There is also a deeper lesson here. Your friend, whom you considered one of the weakest players, scored two goals. That is a reminder that Allah can raise anyone unexpectedly. Sometimes we quietly place people into categories in our minds: “better,” “worse,” “starter,” “bench.” Life constantly breaks those categories.
You can even use this moment positively:
- support your teammate sincerely,
- improve your own skills without bitterness,
- and ask Allah to purify your heart from envy.
One of the signs of a good heart is being able to struggle internally while still choosing good outwardly.
The passing feeling itself is natural, but feeding jealousy, wishing for your friend’s downfall, or becoming bitter would be spiritually unhealthy and potentially sinful. The goal in Islam is not to become emotionless — it is to become someone who governs emotions with sincerity, humility, and good character.

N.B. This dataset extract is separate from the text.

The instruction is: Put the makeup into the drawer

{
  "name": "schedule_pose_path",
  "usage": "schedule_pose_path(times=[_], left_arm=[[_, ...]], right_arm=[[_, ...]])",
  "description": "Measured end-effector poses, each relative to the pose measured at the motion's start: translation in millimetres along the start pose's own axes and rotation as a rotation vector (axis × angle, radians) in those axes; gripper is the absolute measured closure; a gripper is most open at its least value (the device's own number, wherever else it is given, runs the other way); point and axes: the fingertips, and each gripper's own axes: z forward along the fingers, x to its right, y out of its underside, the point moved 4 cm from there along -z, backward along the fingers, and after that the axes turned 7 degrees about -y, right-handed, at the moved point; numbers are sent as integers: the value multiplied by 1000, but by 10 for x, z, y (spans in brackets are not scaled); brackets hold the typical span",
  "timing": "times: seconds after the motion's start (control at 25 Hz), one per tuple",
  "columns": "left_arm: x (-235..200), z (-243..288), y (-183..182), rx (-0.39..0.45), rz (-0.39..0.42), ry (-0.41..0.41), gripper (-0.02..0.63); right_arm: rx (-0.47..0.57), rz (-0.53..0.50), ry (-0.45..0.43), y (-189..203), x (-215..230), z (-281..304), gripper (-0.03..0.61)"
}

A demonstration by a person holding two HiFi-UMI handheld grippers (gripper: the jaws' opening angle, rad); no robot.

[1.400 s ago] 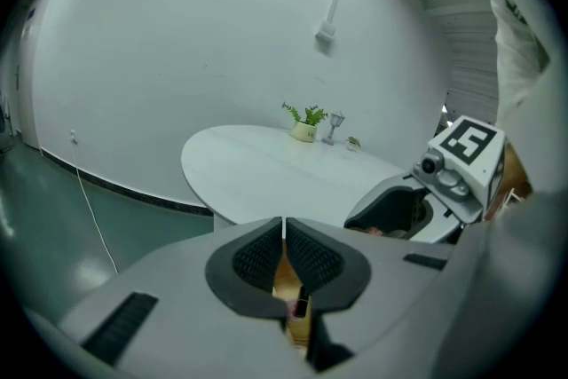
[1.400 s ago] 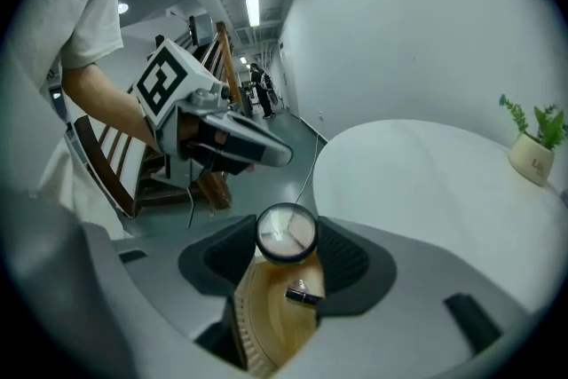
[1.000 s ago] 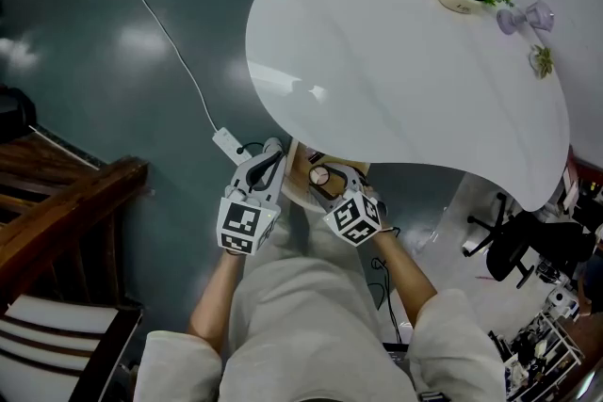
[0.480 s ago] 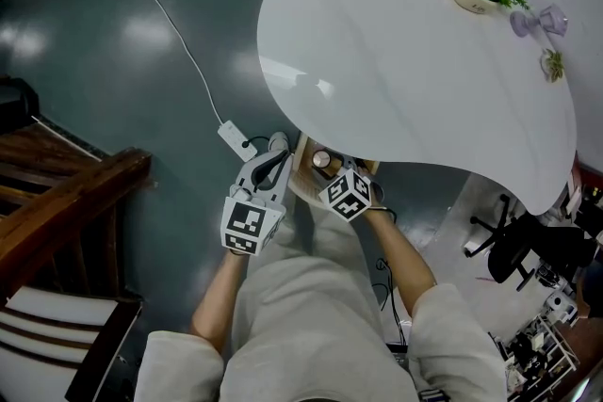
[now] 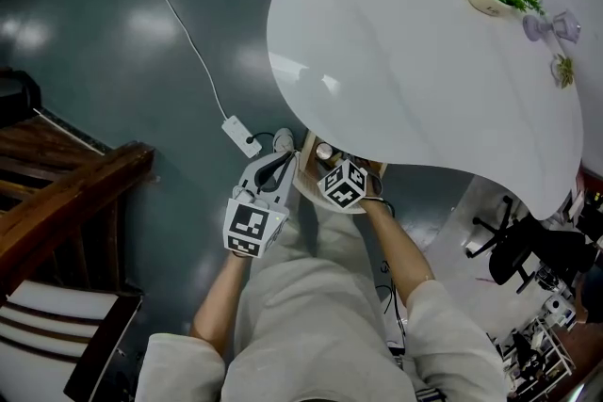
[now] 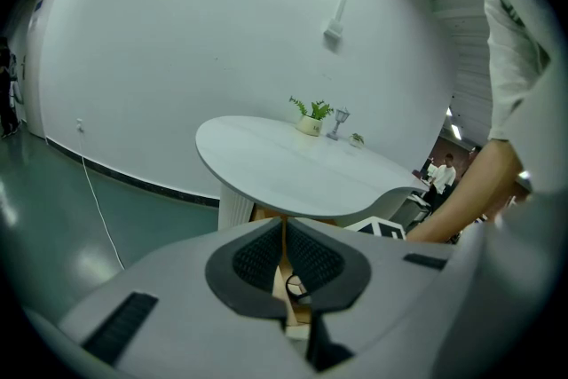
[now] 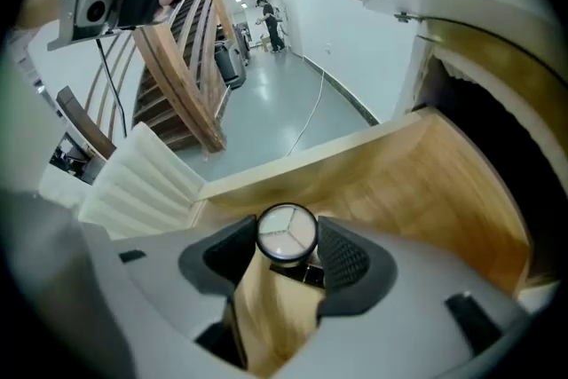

The real goal and worthwhile prize is to achieve the status expressed by the Prophet (pbuh) in his hadith: "None of you will truly believe until he loves for his brother what he loves for himself." (Sahih al-Bukhari). Very few can live up to this hadith all the time, but the challenge is to take it as a motivation to make us try harder and do better, and not as an indictment that makes us feel down on ourselves so that we no longer strive to rise above our first instincts.
We hope that helps, along with the fact that you are not alone in this struggle -- in fact, you are in the company of the good, who want to live up to the Prophet's words.